Uses only urllib.request from stdlib. No external HTTP libraries.

Functions:

  • pull_image(image: str, tag: str = "latest") -> list[str] Orchestrator: authenticate → fetch manifest → download layers → extract. Returns ordered list of layer directories.

  • _get_auth_token(image: str) -> str Requests a bearer token from auth.docker.io scoped to pull the image.

  • _get_manifest(image: str, tag: str, token: str) -> dict Fetches the image manifest from registry-1.docker.io. Handles manifest lists (multi-arch) by selecting amd64/linux. Sends Accept: application/vnd.docker.distribution.manifest.v2+json.

  • _pull_layer(image: str, digest: str, token: str, dest: str) -> None Downloads a blob with progress output (bytes downloaded / total). Saves to LAYERS_DIR.

Image naming: Bare names like alpine are expanded to library/alpine.


image.py — Local Image Store

Functions:

  • list_images() -> list[dict] Scans IMAGES_DIR, returns list of {name, tag, size, layers} dicts.

  • get_layers(image: str, tag: str) -> list[str] Returns ordered list of layer directory paths for a pulled image.

  • remove_image(image: str, tag: str) -> None Deletes the image directory tree.

  • extract_layer(tarball_path: str, dest_dir: str) -> None Extracts a .tar.gz layer, handling OCI whiteout files (.wh. prefix).


container.py — Container Lifecycle

Orchestrates all other modules into a complete container lifecycle.

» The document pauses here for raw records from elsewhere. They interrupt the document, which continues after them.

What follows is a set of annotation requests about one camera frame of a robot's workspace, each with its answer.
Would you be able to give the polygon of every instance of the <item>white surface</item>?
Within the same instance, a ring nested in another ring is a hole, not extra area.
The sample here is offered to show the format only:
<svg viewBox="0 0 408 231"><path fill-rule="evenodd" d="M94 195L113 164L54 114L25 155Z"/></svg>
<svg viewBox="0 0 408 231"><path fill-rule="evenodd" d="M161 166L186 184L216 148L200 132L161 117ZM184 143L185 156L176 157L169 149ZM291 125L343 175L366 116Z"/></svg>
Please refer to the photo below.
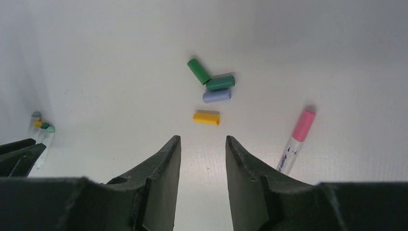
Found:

Per-container state stored in CONTAINERS_DIR/{id}/config.json:

{
  "id": "a1b2c3d4",
  "image": "alpine",
  "tag": "latest",
  "command": ["/bin/sh"],
  "pid": 12345,
  "status": "running",
  "ip": "10.0.100.2",
  "created": "2026-03-21T12:00:00",
  "mem_limit": "512m",
  "cpu_limit": 50000
}

Functions:

  • run(image, tag, command, mem_limit, cpu_limit) -> str Full create-and-start flow. Returns container ID.

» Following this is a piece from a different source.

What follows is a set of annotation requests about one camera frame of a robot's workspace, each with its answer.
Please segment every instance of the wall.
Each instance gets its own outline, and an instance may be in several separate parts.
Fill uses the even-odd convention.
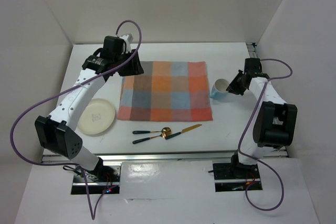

  • create(image, tag, command, mem_limit, cpu_limit) -> str Generates 8-char hex ID, writes config.json, returns ID.

  • start(container_id: str) -> None The main startup sequence — see "Container Startup Flow" below.

  • exec_in(container_id: str, command: list[str]) -> None Opens /proc/<pid>/ns/{pid,mnt,uts,ipc,net}, calls setns() for each, then fork() + execvp().

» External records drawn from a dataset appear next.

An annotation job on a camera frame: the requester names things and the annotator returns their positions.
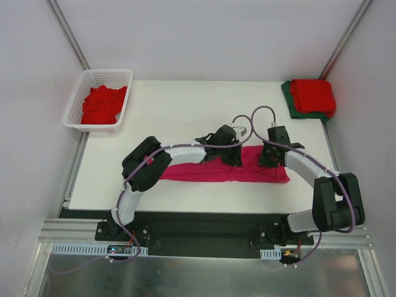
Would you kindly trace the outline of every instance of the towel stack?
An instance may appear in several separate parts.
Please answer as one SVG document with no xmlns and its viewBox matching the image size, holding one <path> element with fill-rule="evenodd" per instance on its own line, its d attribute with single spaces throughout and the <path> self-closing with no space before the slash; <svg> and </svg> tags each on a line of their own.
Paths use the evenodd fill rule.
<svg viewBox="0 0 396 297">
<path fill-rule="evenodd" d="M 292 119 L 328 121 L 335 113 L 335 101 L 329 82 L 320 79 L 293 79 L 282 84 Z"/>
</svg>

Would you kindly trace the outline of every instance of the white wall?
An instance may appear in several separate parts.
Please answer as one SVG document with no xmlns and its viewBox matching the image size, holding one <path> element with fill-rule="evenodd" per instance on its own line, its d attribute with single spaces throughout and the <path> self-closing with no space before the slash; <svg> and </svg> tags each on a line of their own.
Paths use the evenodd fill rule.
<svg viewBox="0 0 396 297">
<path fill-rule="evenodd" d="M 0 4 L 0 296 L 19 296 L 78 133 L 61 115 L 81 72 L 44 0 Z"/>
<path fill-rule="evenodd" d="M 90 67 L 134 79 L 319 77 L 361 0 L 59 0 Z"/>
<path fill-rule="evenodd" d="M 354 172 L 382 271 L 396 295 L 396 1 L 377 0 L 330 74 L 327 127 L 341 170 Z"/>
</svg>

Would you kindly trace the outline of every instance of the white table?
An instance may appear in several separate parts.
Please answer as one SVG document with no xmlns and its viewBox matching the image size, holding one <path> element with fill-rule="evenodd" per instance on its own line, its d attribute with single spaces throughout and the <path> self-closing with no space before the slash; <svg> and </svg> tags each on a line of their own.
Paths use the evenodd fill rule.
<svg viewBox="0 0 396 297">
<path fill-rule="evenodd" d="M 108 210 L 115 206 L 122 185 L 122 160 L 147 136 L 181 143 L 215 132 L 237 114 L 250 116 L 259 105 L 270 105 L 278 125 L 285 125 L 292 142 L 300 142 L 322 163 L 331 158 L 318 119 L 293 120 L 280 82 L 135 81 L 118 134 L 91 133 L 85 148 L 69 208 Z M 244 119 L 240 124 L 248 125 Z M 257 113 L 255 124 L 267 137 L 272 115 Z M 246 145 L 262 142 L 252 136 Z M 312 188 L 286 169 L 287 184 L 185 183 L 159 181 L 145 193 L 138 210 L 223 213 L 291 213 L 312 207 Z"/>
</svg>

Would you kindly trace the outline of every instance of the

  • stop(container_id: str) -> None Sends SIGTERM, waits briefly, then SIGKILL.

  • remove(container_id: str) -> None Stops if running, then cleans up filesystem, cgroup, and network.

  • list_containers() -> list[dict] Reads all config.json files, checks if PIDs are alive, returns status info.


Container Startup Flow

Parent: os.fork()
  │
  ├─ Parent side:
  │    1. Wait for child to unshare (sync via pipe)
  │    2. Add child PID to cgroup
  │    3. Setup veth networking (move interface into child's netns)
  │    4. Signal child that network is ready (write to pipe)
  │    5. Write PID + status to config.json
  │    6. Wait for child (if interactive)
  │
  └─ Child side:
       1. unshare(CLONE_NEWPID | CLONE_NEWNS | CLONE_NEWUTS | CLONE_NEWIPC | CLONE_NEWNET)
       2. Signal parent that unshare is done
       3. os.fork() again  ← required: PID namespace applies to children
       │
       └─ Inner child (PID 1 inside container):
            1. Wait for parent's "network ready" signal
            2. Mount overlayfs
            3. Mount /proc, /dev inside new root
            4. pivot_root into new rootfs
            5. sethostname(container_id[:8])
            6. os.execvp(command)

Why double fork: unshare(CLONE_NEWPID) does not move the caller into the new PID namespace — only its future children enter it. The second fork ensures the container's init process sees itself as PID 1.


Packaging

[project]
name = "docklet"
version = "0.1.0"
requires-python = ">=3.10"

[project.scripts]
docklet = "docklet.cli:main"
  • Zero external dependencies — pure stdlib
  • Install: pip install -e .
  • Run: sudo docklet run alpine /bin/sh

Build Order

Phase Modules Root required?
1 config.py No
2 registry.py, image.py No
3 namespaces.py, cgroups.py, filesystem.py To test
4 network.py To test
5 container.py To test
6 cli.py, pyproject.toml No